Expanding on my comment above:
For a while I pursued efficient drawing of filled polygon graphics on 8-bit systems through differencing. My intention was that I would exit the 3d calculations with what amounts to a span buffer: for each line an ordered list of only the x positions at which a change of colour occurs, and the colour that is changed to. The advantage of that is that it's fairly trivial to do an O(n) comparison between the new list for a line and the last one that was drawn there and draw only the differences. So you're in effect only repainting the boundary changes. Since polygons tend to be large, that's a lot less drawing.
Demos do that sort of thing all the time but are specialised to particular scenes, e.g. a single non-overlapping shape (because it's convex with hidden face removal, or originally 2d), or a scene that is entirely or overwhelmingly precomputed. I didn't want to produce a demo.
So what I wanted was essentially identical to what you're proposing: just an ordered list of transitions.
Option one is to fill the thing from back to front. Naively assuming that my intermediate working set is the same as my final output set, to add a new span x1 to x2 I need to figure out where x1 should go in the existing list and insert it, and then I need to walk the list until x2 keeping track of colours and removing transitions, then insert one at x2 back to whatever I discovered the active colour to be there. I do that for every span, I'm done. It's a logarithmic search, then naively a linear one.
Smarter is to store left colour and right colour at each transition. Then that's two logarithmic searches, one over a smaller data set than the other, plus arbitrary removals and usually two insertions (unless you fall exactly on an existing transition, that is).
In practice, the amount of time you spend shuffling bytes back and forth in the list kills any advantage you might have hoped to get as soon as you have any number of polygons more than the amount you could just straight draw.
So I tried switching to drawing front to back. Therefore you may insert only that portion of a new span that would cover an area that is currently the background colour. That prima facie reduces inserts but makes walking the list obligatory. So you're back to logarithmic plus a linear walk. And, actually, it actually often increases inserts because you're often splitting the new span you're inserting. Though if you keep a proper tally you can spot when a line is already full and reject all further spans immediately, so looking directly at a wall suddenly becomes the optimal case rather than the worst.

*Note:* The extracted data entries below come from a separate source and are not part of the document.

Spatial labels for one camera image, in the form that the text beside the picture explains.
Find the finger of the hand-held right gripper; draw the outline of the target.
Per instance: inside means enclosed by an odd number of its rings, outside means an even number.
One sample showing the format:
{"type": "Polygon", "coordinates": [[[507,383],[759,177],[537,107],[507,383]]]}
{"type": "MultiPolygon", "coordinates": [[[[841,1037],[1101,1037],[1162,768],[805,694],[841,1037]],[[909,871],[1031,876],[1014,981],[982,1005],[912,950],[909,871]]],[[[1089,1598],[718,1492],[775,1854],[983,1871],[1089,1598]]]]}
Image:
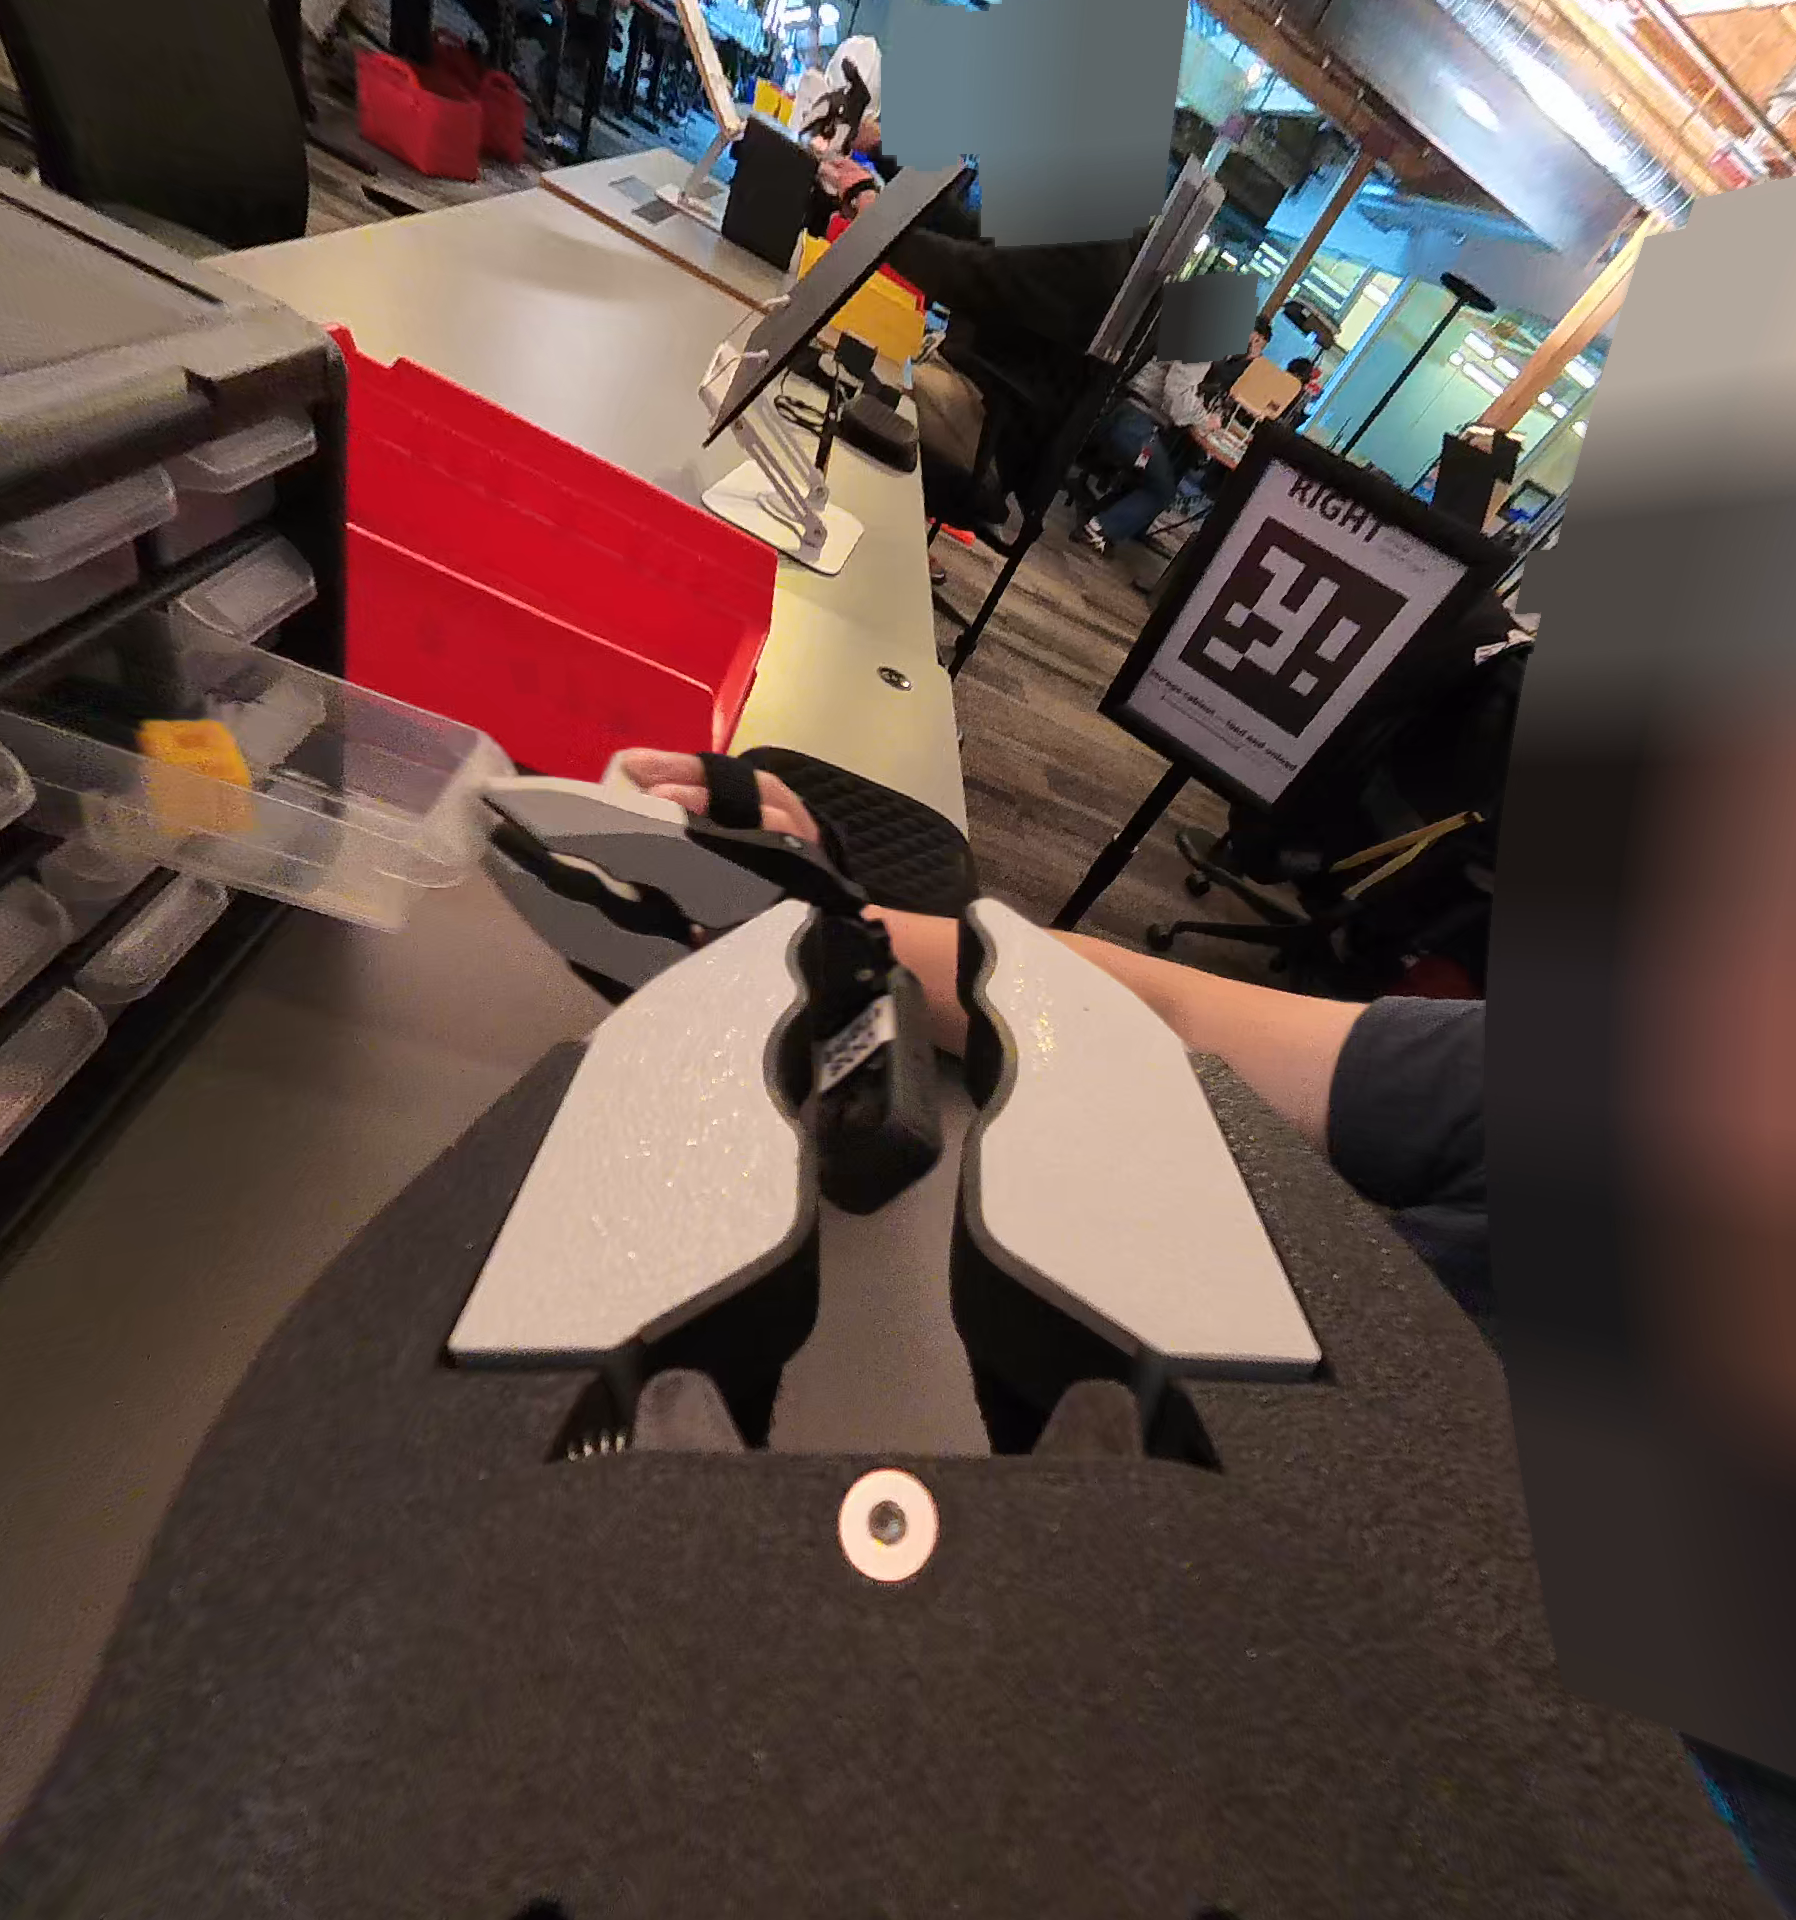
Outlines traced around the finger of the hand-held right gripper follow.
{"type": "Polygon", "coordinates": [[[542,936],[717,937],[787,900],[814,900],[814,848],[723,829],[636,787],[494,780],[487,874],[542,936]]]}
{"type": "Polygon", "coordinates": [[[489,866],[499,896],[575,974],[624,999],[726,936],[651,879],[598,866],[489,866]]]}

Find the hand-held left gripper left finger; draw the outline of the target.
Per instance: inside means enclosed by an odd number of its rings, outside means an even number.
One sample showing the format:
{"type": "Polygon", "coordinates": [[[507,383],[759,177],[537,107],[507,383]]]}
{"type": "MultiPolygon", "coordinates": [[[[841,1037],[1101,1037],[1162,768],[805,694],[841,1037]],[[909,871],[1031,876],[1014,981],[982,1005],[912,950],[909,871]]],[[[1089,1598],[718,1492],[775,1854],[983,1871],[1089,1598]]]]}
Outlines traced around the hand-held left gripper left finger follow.
{"type": "Polygon", "coordinates": [[[453,1327],[460,1366],[614,1366],[814,1235],[787,1043],[819,908],[783,903],[597,1025],[453,1327]]]}

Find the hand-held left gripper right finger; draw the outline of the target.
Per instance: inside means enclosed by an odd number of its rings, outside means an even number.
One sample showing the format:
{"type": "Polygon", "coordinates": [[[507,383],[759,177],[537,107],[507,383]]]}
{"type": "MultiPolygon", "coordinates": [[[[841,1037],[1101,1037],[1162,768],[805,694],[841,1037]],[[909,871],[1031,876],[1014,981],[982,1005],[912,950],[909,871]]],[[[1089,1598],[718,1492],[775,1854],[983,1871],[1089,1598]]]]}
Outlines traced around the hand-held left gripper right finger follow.
{"type": "Polygon", "coordinates": [[[1322,1352],[1172,1027],[1002,903],[960,927],[960,1226],[994,1301],[1132,1382],[1312,1377],[1322,1352]]]}

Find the clear plastic drawer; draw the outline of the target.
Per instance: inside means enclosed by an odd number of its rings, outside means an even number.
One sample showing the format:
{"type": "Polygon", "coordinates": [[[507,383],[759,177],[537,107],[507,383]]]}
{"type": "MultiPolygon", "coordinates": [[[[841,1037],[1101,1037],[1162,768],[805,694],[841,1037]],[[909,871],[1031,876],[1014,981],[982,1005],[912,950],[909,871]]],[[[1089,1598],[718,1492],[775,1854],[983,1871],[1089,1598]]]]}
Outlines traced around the clear plastic drawer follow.
{"type": "Polygon", "coordinates": [[[171,636],[160,625],[0,708],[0,744],[57,830],[97,855],[375,929],[400,929],[422,892],[476,871],[489,830],[481,790],[515,772],[468,722],[262,645],[171,636]],[[134,749],[148,718],[231,722],[254,787],[249,837],[169,841],[150,825],[134,749]]]}

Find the red plastic bin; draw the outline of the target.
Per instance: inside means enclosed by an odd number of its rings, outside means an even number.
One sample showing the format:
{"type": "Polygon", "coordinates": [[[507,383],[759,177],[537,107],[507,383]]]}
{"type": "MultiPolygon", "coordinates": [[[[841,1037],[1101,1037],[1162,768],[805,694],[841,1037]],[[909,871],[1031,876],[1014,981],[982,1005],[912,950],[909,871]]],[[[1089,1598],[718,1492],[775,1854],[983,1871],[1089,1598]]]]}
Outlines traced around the red plastic bin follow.
{"type": "Polygon", "coordinates": [[[344,671],[597,780],[624,749],[726,753],[779,554],[411,361],[347,371],[344,671]]]}

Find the orange cube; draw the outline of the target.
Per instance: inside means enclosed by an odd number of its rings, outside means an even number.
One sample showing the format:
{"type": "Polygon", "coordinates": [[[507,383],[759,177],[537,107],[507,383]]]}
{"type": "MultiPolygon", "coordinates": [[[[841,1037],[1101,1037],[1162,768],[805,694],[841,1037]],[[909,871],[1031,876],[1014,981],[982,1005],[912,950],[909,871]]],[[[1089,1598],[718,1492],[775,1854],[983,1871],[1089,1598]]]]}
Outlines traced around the orange cube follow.
{"type": "Polygon", "coordinates": [[[169,841],[252,834],[254,787],[231,722],[219,718],[148,718],[134,732],[140,802],[169,841]]]}

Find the black drawer cabinet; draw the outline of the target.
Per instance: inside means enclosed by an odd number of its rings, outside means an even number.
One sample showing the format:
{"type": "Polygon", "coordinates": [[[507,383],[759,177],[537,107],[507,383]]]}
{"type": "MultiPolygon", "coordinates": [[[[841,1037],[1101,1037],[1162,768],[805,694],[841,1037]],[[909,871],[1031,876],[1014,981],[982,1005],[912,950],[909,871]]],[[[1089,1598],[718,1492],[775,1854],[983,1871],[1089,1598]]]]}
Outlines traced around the black drawer cabinet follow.
{"type": "MultiPolygon", "coordinates": [[[[237,277],[0,168],[0,526],[60,508],[284,400],[329,404],[334,425],[326,450],[339,456],[339,586],[329,611],[339,661],[322,669],[270,651],[344,680],[344,386],[342,354],[318,324],[237,277]]],[[[0,1197],[0,1265],[70,1187],[115,1117],[178,1055],[249,955],[287,919],[287,903],[252,892],[240,900],[280,915],[226,963],[204,1005],[182,1015],[175,1037],[97,1117],[55,1177],[25,1197],[0,1197]]]]}

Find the person's right forearm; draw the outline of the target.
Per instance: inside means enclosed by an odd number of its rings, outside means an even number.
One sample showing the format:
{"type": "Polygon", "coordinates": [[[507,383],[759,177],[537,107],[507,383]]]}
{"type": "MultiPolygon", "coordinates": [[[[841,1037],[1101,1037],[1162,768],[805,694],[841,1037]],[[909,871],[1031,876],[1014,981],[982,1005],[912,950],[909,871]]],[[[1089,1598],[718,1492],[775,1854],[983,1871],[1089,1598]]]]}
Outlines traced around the person's right forearm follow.
{"type": "MultiPolygon", "coordinates": [[[[895,958],[925,990],[935,1046],[960,1059],[960,922],[883,905],[870,905],[864,919],[884,927],[895,958]]],[[[1326,1152],[1336,1069],[1365,1015],[1360,1002],[1255,989],[1079,933],[1055,933],[1052,941],[1116,980],[1186,1052],[1221,1059],[1274,1115],[1326,1152]]]]}

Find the person's right hand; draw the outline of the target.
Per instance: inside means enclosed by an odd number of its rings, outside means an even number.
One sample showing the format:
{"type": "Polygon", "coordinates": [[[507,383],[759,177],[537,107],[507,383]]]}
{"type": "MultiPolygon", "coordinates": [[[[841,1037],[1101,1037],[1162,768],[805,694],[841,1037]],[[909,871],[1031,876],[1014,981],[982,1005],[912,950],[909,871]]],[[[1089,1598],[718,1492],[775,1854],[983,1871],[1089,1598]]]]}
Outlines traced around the person's right hand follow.
{"type": "Polygon", "coordinates": [[[771,768],[759,768],[750,756],[631,749],[605,764],[603,790],[624,802],[674,806],[691,830],[701,829],[723,845],[827,852],[824,830],[810,806],[787,781],[771,768]]]}

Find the black ribbed pad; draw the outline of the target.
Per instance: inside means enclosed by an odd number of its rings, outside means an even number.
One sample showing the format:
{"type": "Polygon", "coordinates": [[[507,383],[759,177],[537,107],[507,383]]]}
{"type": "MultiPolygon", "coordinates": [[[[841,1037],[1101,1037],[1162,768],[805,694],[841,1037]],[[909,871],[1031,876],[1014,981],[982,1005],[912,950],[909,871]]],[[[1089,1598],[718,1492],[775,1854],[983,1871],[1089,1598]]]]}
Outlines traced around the black ribbed pad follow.
{"type": "Polygon", "coordinates": [[[973,845],[935,806],[789,749],[750,749],[739,761],[803,802],[824,855],[866,903],[960,916],[982,900],[973,845]]]}

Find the framed black white tag sign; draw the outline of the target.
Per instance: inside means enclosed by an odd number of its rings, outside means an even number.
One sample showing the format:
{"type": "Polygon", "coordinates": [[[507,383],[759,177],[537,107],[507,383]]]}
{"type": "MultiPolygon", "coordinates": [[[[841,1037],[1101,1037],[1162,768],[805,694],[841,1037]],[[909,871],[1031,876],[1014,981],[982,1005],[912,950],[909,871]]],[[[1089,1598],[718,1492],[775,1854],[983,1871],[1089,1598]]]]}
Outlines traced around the framed black white tag sign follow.
{"type": "Polygon", "coordinates": [[[1504,566],[1479,529],[1262,425],[1101,714],[1191,781],[1286,816],[1384,722],[1465,680],[1465,621],[1504,566]]]}

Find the red storage crate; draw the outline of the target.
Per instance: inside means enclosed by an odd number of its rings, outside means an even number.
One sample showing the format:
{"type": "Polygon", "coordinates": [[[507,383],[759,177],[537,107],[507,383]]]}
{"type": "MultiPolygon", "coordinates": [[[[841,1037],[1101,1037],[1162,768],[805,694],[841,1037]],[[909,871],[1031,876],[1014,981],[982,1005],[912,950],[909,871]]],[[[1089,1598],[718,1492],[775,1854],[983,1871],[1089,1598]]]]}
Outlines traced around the red storage crate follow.
{"type": "Polygon", "coordinates": [[[438,40],[424,66],[360,49],[353,100],[357,136],[424,177],[476,182],[487,161],[525,161],[522,90],[465,46],[438,40]]]}

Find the black office chair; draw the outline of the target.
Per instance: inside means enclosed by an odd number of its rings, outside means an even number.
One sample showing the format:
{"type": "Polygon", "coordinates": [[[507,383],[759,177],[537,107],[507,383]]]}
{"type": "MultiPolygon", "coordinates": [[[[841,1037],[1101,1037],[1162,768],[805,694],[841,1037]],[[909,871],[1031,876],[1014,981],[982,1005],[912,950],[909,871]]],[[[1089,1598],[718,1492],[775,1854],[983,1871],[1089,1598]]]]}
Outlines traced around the black office chair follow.
{"type": "Polygon", "coordinates": [[[308,235],[270,2],[0,2],[0,46],[53,190],[195,257],[308,235]]]}

Using a linked list rather than a linear makes the issues worse, not better, because it makes all searches linear rather than logarithmic.
So I abandoned the idea of creating the list in its output form and switched to front to back tree-based insertion, which is serialised only at the end. Each node is a complete span, and sticking with front-to-back means never splitting what's already in the tree, only splitting or discarding what's being inserted. An issue then is storage if you want any sort of speedy traversal. I was targetting a 256-pixel display window so I went with five bytes per node — start x, end x, link to left subtree, link to right subtree, colour, and allocated each output line its own 128-byte half-page aligned section of memory. So that's 24kb, ouch! And no more than 25 polygons on each line, though that's less troubling.
The inserts are then 'cheap' and the final serialisation is a simple stack-based in-order walk but that still very quickly became far and away the dominant processing cost.
You can resolve the fixed-24kb issue by using seven-byte records but then you're talking about walking 16-bit pointers which is more hassle for a Z80 and not really practical at all for a game on a 6502.
You can also resolve it by producing polygon spans on demand and having only a single-line buffer. That introduces a further potential optimisation: sort your span-producing objects from left to right and produce the sorted list 'directly'. The issue is that you've lost your front-to-back ordering. So actually what happens is that at each object edge you know which n objects are currently outputting pixels, you pick the frontmost, then proceed to the next transition point. Where you possibly make much the same decision, but after adding or subtracting from the active list.
That actually ended up being the most optimal thing, and was demonstrably smarter than brute forcing, but look at the steps I've had to perform:
- prepare a list of all objects that contribute to the scene up front;
- ideally, sort them by starting y position;
- step down the display one line at a time, keeping a note of which objects are active on that line without breaking the ordering;
- for that line, look at my indirect list of active objects and check that it is still properly sorted by x. If it isn't, adjust it;
- step through the transition points (i.e. start or end of object) of that that from left to right, at each making a decision about the new frontmost and writing a transition if it has changed.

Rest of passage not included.